#### Problem to solve
Retype the data below exactly, skipping pictures.

┄┄┄┄┄┄

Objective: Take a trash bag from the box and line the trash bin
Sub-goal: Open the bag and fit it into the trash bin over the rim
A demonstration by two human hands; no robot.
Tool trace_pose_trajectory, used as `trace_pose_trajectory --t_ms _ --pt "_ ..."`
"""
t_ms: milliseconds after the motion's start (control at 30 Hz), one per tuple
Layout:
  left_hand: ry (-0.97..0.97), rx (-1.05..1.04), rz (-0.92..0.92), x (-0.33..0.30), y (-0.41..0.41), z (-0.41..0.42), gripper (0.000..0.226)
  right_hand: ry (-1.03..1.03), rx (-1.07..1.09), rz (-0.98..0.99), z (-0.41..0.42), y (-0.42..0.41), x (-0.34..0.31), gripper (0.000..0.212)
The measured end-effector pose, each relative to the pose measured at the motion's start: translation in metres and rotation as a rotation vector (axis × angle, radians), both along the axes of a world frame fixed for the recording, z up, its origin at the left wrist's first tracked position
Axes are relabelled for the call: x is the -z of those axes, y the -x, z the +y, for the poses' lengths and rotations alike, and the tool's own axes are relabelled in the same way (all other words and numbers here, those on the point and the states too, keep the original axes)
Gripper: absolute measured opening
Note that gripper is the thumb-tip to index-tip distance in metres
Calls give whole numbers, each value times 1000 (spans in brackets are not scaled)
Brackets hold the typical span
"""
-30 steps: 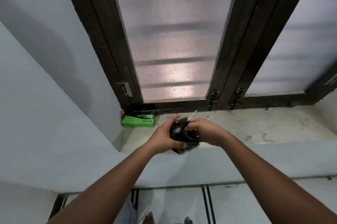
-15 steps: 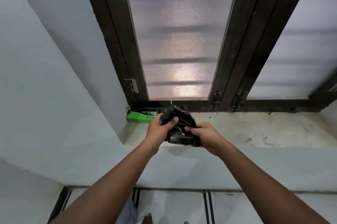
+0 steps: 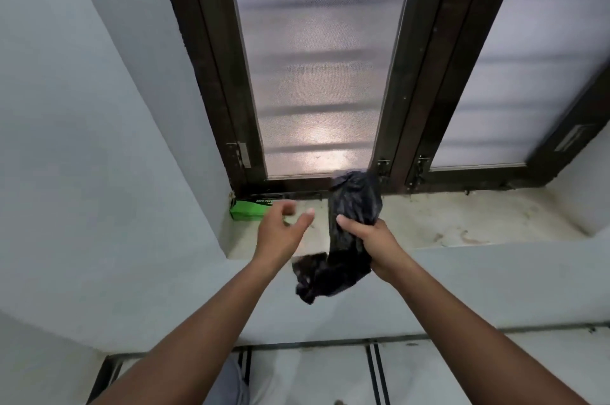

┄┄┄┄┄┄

#### Exercise response
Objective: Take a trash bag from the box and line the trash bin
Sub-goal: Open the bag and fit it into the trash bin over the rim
A demonstration by two human hands; no robot.
Tool trace_pose_trajectory, used as `trace_pose_trajectory --t_ms _ --pt "_ ..."`
"""
t_ms: milliseconds after the motion's start (control at 30 Hz), one per tuple
Layout:
  left_hand: ry (-0.97..0.97), rx (-1.05..1.04), rz (-0.92..0.92), x (-0.33..0.30), y (-0.41..0.41), z (-0.41..0.42), gripper (0.000..0.226)
  right_hand: ry (-1.03..1.03), rx (-1.07..1.09), rz (-0.98..0.99), z (-0.41..0.42), y (-0.42..0.41), x (-0.34..0.31), gripper (0.000..0.212)
The measured end-effector pose, each relative to the pose measured at the motion's start: translation in metres and rotation as a rotation vector (axis × angle, radians), both along the axes of a world frame fixed for the recording, z up, its origin at the left wrist's first tracked position
Axes are relabelled for the call: x is the -z of those axes, y the -x, z the +y, for the poses' lengths and rotations alike, and the tool's own axes are relabelled in the same way (all other words and numbers here, those on the point and the states too, keep the original axes)
Gripper: absolute measured opening
Note that gripper is the thumb-tip to index-tip distance in metres
Calls give whole numbers, each value times 1000 (spans in brackets are not scaled)
Brackets hold the typical span
"""
-30 steps: 
-15 steps: 
+0 steps: 

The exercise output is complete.